Monday, June 22nd, 2009

It’s our data, make it accessible
The Guardian, Friday 19 June 2009
By Heather Brooke

It was rather like trying to do a Google search and getting your answers delivered as a truckload of blacked-out telephone directories. The information age may have arrived some decades ago but from the format of yesterday’s publication of MPs’ expenses, Parliament is so last century.

The 700,000 pages of scanned images put online in pdf were described by Sir Stuart Bell as a ‘great achievement’ for Parliament. And I suppose it is if you’re used to inscribing your words on animal skins.

If we truly aim to be an informed electorate then we need quick, direct access to the vast troves of information held not just within Parliament but all other public bodies.

We have moved on from static documents. For information to be useful it should be dynamic, searchable, and accessible. We book our own holidays not through a travel agent but though search engines where we can compare and find the best value flights, hotels and car rentals. We no longer call up librarians with our questions but type them into Google or post them on Twitter. We can compare prices between shops and even between countries. We no longer have to rely on traditional media for our news but can graze for it across the entire globe via the internet and the postings of millions of citizen journalists.

People are used to having great swathes of information at their fingertips, yet parliament still believes it can control both the collection of information and its presentation. Officials want to lock-down documents so they can never be altered without specific written consent. You look at most government websites and the information is micro-managed to an appalling degree. There are a few exceptions – the Electoral Commission website springs to mind – but for the most part, bureaucrats and politicians are loath to allow people direct access to the raw data.

It is this loathing that lies behind officials’ reliance on the pdf document. It is a format that is fixed and static. It cannot be analysed. So we cannot, without a great deal of effort, see how many MPs are funnelling expenses into certain companies or overall food bill. This is why the Guardian set up its own crowd-sourced spreadsheet so the data could be unlocked and made useful. What that means is more taxpayers spending more of their own time and money to fix a system built badly under the instruction of the Commons officials. A better solution would have been to throw open the data from the very beginning and elicit volunteers to help in the publication.

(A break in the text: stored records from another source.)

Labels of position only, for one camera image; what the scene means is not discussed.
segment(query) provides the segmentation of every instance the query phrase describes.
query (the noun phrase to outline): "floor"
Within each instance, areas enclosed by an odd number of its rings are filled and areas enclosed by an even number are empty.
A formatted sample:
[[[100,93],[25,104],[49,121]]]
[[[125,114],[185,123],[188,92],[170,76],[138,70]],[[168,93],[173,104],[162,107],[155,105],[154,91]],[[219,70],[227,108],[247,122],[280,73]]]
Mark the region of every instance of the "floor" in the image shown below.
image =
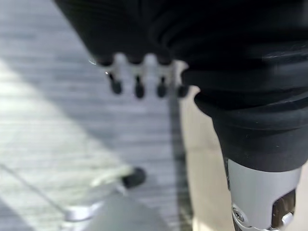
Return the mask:
[[[191,229],[177,99],[137,100],[104,71],[49,0],[0,1],[0,230],[56,231],[66,205],[106,171],[146,169],[131,196]]]

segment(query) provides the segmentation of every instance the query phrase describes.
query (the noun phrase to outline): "screw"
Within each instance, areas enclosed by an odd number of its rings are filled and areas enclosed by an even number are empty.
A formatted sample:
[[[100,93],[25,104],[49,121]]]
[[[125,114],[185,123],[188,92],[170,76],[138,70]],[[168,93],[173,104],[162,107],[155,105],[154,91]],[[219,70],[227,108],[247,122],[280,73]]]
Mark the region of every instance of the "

There are no shortage of interested and skilled volunteers. Just look at the number who have helped on the Guardian’s expense website and http://whattheyclaimed.com/. Tom Steinberg and the developers at MySociety have been banging on Parliament’s door for a long time. They built the websites TheyWorkForYou and PublicWhip among others. But it’s always a struggle to get the public sector to release information. I can vouch for that.

It shouldn’t be like this. This is our data. It belongs to us. We paid for it and it was collected in our name. Isn’t it time we had access to it?